Maître Okumura : Bien sûr nous avons beaucoup de difficultés et la première vient de nous-même, de notre façon de penser et de juger, qui est basée sur nos préférences personnelles et le gain. Dans notre société moderne, nous sommes toujours tourné vers un but. Si nous n’arrivons pas à obtenir ce but, il devient alors très difficile de se motiver pour agir . C’est un réel obstacle à la pratique. Il y a tant de stimulations extérieures et de tentations pour avoir toujours plus. On est toujours en train de courir après quelque chose et nous en oublions l’essentiel : être dans le présent ici et maintenant. C’est une deuxième difficulté.

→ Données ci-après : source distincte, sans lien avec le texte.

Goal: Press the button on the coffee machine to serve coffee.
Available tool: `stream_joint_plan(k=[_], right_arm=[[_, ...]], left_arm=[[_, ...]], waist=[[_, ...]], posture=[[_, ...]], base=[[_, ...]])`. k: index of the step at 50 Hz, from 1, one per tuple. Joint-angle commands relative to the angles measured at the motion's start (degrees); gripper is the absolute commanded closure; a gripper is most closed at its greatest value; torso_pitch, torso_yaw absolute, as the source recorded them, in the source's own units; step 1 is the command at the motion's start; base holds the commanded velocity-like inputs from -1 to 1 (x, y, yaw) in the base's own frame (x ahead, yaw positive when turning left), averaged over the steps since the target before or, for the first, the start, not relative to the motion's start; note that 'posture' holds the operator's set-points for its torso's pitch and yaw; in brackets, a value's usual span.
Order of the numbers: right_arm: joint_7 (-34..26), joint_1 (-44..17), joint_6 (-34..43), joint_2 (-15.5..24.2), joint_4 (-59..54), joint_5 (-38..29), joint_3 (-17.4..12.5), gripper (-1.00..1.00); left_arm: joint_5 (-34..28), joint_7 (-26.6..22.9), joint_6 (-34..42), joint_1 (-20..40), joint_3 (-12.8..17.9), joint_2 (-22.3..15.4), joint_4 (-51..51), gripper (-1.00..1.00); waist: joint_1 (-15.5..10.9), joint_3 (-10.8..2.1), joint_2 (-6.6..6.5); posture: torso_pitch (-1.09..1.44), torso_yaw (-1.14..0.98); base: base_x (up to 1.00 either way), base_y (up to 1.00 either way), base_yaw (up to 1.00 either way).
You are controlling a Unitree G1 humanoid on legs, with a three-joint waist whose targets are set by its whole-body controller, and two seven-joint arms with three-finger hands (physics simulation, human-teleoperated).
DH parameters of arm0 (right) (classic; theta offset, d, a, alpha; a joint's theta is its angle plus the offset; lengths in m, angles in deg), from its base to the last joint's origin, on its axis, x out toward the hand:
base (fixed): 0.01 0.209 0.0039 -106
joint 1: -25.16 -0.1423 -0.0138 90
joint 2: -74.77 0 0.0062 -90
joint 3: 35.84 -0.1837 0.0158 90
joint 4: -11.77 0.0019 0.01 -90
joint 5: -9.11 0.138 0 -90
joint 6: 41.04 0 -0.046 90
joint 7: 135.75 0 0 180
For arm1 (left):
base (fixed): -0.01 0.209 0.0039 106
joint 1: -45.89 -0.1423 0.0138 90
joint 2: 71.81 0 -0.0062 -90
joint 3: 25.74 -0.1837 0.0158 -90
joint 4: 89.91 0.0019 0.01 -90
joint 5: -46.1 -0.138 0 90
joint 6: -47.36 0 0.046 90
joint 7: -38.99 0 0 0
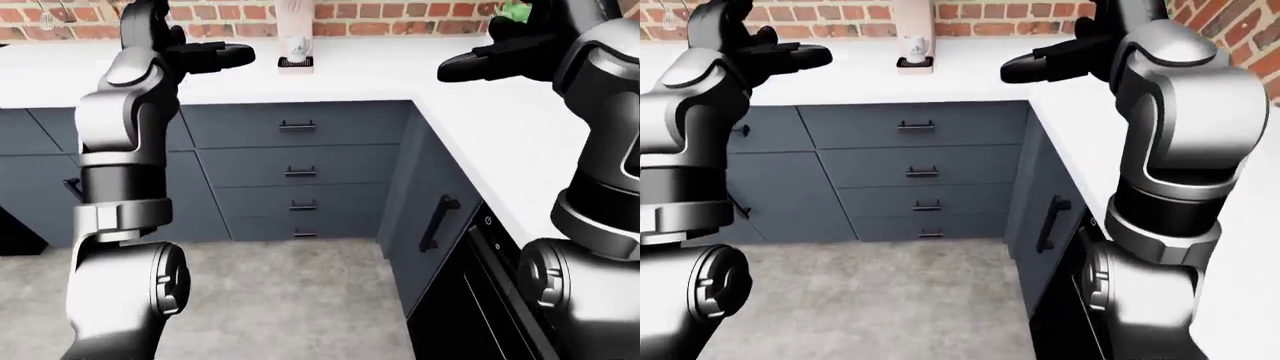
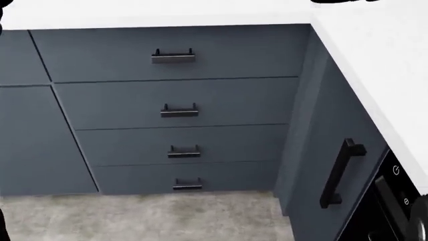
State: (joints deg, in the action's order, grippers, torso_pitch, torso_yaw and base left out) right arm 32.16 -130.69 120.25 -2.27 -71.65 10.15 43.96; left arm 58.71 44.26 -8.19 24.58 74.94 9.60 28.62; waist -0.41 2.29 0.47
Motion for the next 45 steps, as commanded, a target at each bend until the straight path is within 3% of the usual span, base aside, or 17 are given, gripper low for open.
stream_joint_plan(k=[1, 5, 9, 14, 18, 20, 21, 23, 24, 27, 31, 33, 35, 36, 37, 38, 45], right_arm=[[0.3, -2.0, -1.0, 0.6, 1.3, -0.6, -0.8, -1.00], [-0.1, -1.5, -1.3, 0.8, 1.3, -0.6, -1.0, -1.00], [-0.1, -1.1, -0.7, 1.0, 2.2, -0.6, -1.4, -1.00], [-0.2, -0.7, -0.5, 1.3, 2.6, -0.2, -1.9, -1.00], [0.0, -0.4, -1.0, 1.1, 2.1, 0.0, -1.6, -1.00], [0.0, -0.7, -0.6, 1.2, 2.4, 0.1, -1.6, -1.00], [0.0, -0.6, -0.6, 1.2, 2.5, 0.1, -1.7, -1.00], [0.0, -0.7, -0.6, 1.3, 2.3, 0.2, -1.7, -1.00], [0.0, -0.9, -0.6, 1.3, 2.1, 0.2, -1.6, -1.00], [0.1, -1.4, -0.9, 1.2, 1.3, 0.1, -1.3, -1.00], [0.1, -1.1, -0.7, 1.0, 1.8, 0.1, -1.4, -1.00], [0.0, -1.7, -0.3, 1.1, 1.6, 0.1, -1.1, -1.00], [0.0, -1.9, -0.5, 1.1, 1.2, 0.0, -1.0, -1.00], [0.1, -1.9, -0.4, 1.0, 1.3, -0.1, -1.0, -1.00], [0.0, -1.7, -0.5, 1.0, 1.4, -0.1, -1.1, -1.00], [-0.1, -1.5, -0.3, 1.1, 1.7, -0.1, -1.2, -1.00], [0.0, -0.6, 0.1, 1.3, 2.7, 0.1, -1.7, -1.00]], left_arm=[[0.2, -0.3, -1.6, 2.6, 0.1, -0.6, -1.8, -1.00], [0.0, -0.3, -1.9, 2.2, 0.0, -0.5, -1.7, -1.00], [0.1, -0.1, -1.5, 1.9, -0.1, -0.2, -2.5, -1.00], [-0.3, -0.7, -1.3, 3.3, -0.2, -0.8, -1.6, -1.00], [-0.4, -0.6, -1.5, 2.6, -0.1, -0.4, -1.8, -1.00], [-0.5, -0.7, -2.0, 2.7, -0.1, -0.4, -1.2, -1.00], [-0.5, -0.7, -2.2, 2.7, -0.1, -0.4, -1.1, -1.00], [-0.6, -0.8, -2.9, 2.9, -0.1, -0.3, 0.0, -1.00], [-0.6, -0.8, -3.4, 2.7, -0.1, -0.1, 0.4, -1.00], [-0.5, -0.9, -2.9, 3.5, 0.0, -0.5, 0.7, -1.00], [-0.4, -0.9, -3.2, 3.4, 0.1, -0.7, 0.9, -1.00], [-0.3, -0.7, -2.7, 3.4, 0.1, -0.8, 0.4, -1.00], [-0.1, -0.5, -2.3, 3.3, 0.1, -0.7, -0.1, -1.00], [0.0, -0.4, -2.2, 3.2, 0.2, -0.7, -0.3, -1.00], [0.0, -0.4, -2.1, 3.3, 0.2, -0.7, -0.3, -1.00], [0.1, -0.3, -1.7, 3.1, 0.1, -0.6, -0.9, -1.00], [0.2, -0.2, -2.0, 2.9, 0.1, -0.6, -0.5, -1.00]], waist=[[0.2, -1.25, -0.07], [0.3, -1.11, -0.41], [0.3, -0.76, -2.43], [0.4, -1.28, -2.40], [0.0, -1.40, -0.63], [-0.4, -0.93, 1.25], [-0.5, -1.34, 2.75], [-0.2, -1.23, 2.21], [-0.5, -1.10, 3.20], [0.0, -1.47, 2.07], [0.1, -0.65, -0.02], [0.4, -0.58, -1.74], [0.9, -1.50, -5.03], [1.4, -2.22, -5.28], [0.7, -1.49, -4.33], [1.0, -1.23, -4.85], [0.4, -1.29, -1.56]], posture=[[0.00, 0.00], [0.00, 0.00], [0.00, 0.00], [0.00, 0.00], [0.00, 0.00], [0.00, 0.00], [0.00, 0.00], [0.00, 0.00], [0.00, 0.00], [0.00, 0.00], [0.00, 0.00], [0.00, 0.00], [0.00, 0.00], [0.00, 0.00], [0.00, 0.00], [0.00, 0.00], [0.00, 0.00]], base=[[0.14, 0.00, 0.00], [0.14, 0.00, 0.00], [0.14, 0.00, 0.00], [0.14, 0.00, 0.00], [0.13, 0.00, 0.00], [0.13, 0.00, 0.00], [0.13, 0.00, 0.00], [0.14, 0.00, 0.00], [0.14, 0.00, 0.00], [0.14, 0.00, 0.00], [0.13, 0.00, 0.00], [0.14, 0.00, 0.00], [0.14, 0.00, 0.00], [0.14, 0.00, 0.00], [0.14, 0.00, 0.00], [0.14, 0.00, 0.00], [0.14, 0.00, 0.00]])
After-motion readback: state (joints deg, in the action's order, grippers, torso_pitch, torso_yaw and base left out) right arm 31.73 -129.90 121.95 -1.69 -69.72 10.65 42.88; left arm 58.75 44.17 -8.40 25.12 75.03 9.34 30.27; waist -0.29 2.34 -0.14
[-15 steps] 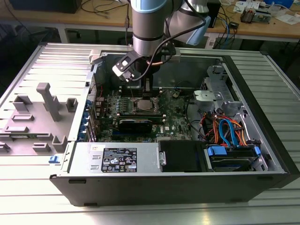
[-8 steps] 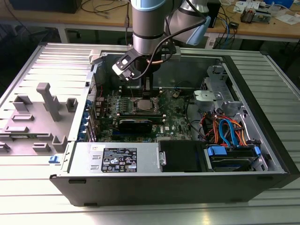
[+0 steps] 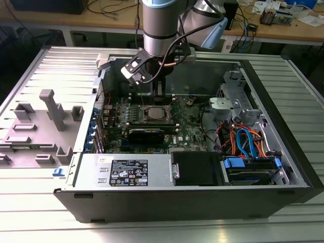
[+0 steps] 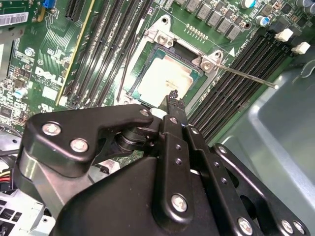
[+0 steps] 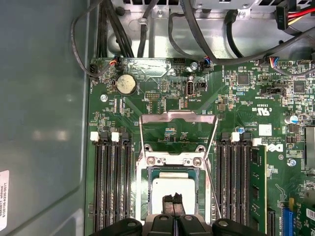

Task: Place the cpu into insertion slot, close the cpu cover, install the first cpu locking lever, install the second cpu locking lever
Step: 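Close the cpu cover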

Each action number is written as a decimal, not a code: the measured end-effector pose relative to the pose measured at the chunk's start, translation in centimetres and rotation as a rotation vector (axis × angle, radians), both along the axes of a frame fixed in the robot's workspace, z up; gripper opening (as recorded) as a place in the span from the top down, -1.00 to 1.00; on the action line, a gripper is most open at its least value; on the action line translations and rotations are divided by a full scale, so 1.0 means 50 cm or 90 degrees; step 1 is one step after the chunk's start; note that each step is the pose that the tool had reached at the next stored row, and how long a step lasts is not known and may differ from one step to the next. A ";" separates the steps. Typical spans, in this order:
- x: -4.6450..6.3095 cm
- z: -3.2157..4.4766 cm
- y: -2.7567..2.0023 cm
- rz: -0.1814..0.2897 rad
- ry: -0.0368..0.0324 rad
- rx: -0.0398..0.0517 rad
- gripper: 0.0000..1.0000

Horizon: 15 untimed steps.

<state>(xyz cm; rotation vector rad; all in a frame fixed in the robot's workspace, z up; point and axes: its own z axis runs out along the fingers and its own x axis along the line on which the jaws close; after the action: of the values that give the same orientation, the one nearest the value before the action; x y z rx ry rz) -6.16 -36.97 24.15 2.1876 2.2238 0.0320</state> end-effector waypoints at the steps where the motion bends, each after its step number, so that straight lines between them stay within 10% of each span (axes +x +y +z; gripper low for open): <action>1: 0.000 0.000 0.0000 0.000 0.0000 0.0000 0.79; 15: 0.006 0.001 0.0000 0.000 0.0001 -0.0001 0.79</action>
<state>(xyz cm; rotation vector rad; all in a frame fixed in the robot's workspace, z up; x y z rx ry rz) -5.86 -36.97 24.18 2.1875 2.2238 0.0316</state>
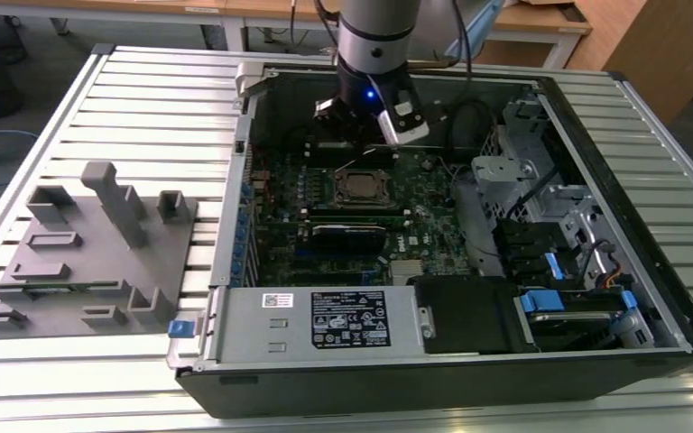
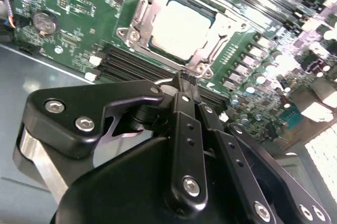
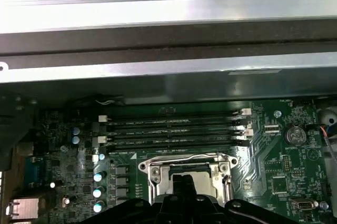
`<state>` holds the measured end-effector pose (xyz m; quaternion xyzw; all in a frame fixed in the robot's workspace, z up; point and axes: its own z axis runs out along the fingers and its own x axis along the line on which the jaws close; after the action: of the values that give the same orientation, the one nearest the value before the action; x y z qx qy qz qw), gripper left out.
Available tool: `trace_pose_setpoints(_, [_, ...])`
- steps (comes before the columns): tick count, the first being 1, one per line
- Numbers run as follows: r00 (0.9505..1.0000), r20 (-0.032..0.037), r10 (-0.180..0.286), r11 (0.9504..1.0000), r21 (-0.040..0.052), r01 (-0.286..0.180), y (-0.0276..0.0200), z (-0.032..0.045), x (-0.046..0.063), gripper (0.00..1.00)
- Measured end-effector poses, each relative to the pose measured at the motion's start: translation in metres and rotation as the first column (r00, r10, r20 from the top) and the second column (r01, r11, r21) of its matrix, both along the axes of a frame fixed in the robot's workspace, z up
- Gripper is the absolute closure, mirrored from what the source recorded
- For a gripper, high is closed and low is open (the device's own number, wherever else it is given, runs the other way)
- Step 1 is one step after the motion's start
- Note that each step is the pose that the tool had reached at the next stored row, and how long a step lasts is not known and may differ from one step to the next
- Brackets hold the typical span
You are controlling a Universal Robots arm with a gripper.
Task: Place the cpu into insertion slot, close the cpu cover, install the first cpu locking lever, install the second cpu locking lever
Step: 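Install the first cpu locking lever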
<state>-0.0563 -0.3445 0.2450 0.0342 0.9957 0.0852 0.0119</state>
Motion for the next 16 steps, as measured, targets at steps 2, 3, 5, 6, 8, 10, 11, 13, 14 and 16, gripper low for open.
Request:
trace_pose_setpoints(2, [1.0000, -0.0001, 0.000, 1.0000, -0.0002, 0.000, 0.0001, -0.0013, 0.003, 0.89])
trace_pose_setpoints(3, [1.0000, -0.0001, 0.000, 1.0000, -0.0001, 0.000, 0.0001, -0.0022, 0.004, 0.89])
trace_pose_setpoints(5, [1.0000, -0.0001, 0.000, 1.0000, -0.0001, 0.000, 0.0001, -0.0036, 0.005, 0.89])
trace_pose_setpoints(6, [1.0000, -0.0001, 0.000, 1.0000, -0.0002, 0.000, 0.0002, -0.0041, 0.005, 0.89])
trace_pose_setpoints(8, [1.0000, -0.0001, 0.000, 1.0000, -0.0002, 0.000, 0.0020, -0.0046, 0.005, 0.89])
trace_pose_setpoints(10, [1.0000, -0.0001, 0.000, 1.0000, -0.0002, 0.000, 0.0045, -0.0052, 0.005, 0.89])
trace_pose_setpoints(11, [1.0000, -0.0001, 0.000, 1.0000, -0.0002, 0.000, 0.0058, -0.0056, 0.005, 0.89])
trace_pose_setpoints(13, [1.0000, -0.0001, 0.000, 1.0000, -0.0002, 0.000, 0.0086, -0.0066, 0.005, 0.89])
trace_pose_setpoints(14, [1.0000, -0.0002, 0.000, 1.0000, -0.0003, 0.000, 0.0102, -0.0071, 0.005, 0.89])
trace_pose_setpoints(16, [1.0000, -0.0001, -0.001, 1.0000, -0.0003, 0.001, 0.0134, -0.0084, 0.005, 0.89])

Et aussi évidemment, particulièrement pour les Occidentaux, s’asseoir les jambes croisées peut être une difficulté. Il faut de la patience. Nous devons affronter ces différents obstacles et il n’y a pas moyen d’y échapper.
Aurélie Godefroy : Pour terminer, pouvez-vous nous dire en quelques mots à quoi peut servir cette assise de shikantaza dans notre vie quotidienne, pour nous et aussi pour les autres ?
Maître Okumura : Comme je le disais, dans notre société moderne, nous pensons toujours en termes de but. Nous sommes toujours en train de courir après quelque chose afin d’obtenir et de gagner ceci ou cela. C’est l’une des causes des difficultés que nous rencontrons.
Nous sommes tellement avides d’acquérir pour être heureux et satisfaits. Pourtant, il est important de redevenir nous-même, d’être intime, familier avec nous-même, afin de mieux nous connaître, voir quels sont nos vrais besoins et pas nos désirs. Il est nécessaire de comprendre la différence entre ce que nous avons réellement besoin pour vivre en tant qu’être humain et notre besoin de satisfaire constamment ce qui n’est pas essentiel.
C’est très important pour nous aujourd’hui. Aussi cette pratique de shikantaza ou seulement s’asseoir peut se révéler d’un grand secours pour devenir plus intime avec nous-même et découvrir réellement qui nous sommes.
Aurélie Godefroy : Merci beaucoup, maître Okumura, d’avoir accepté notre invitation.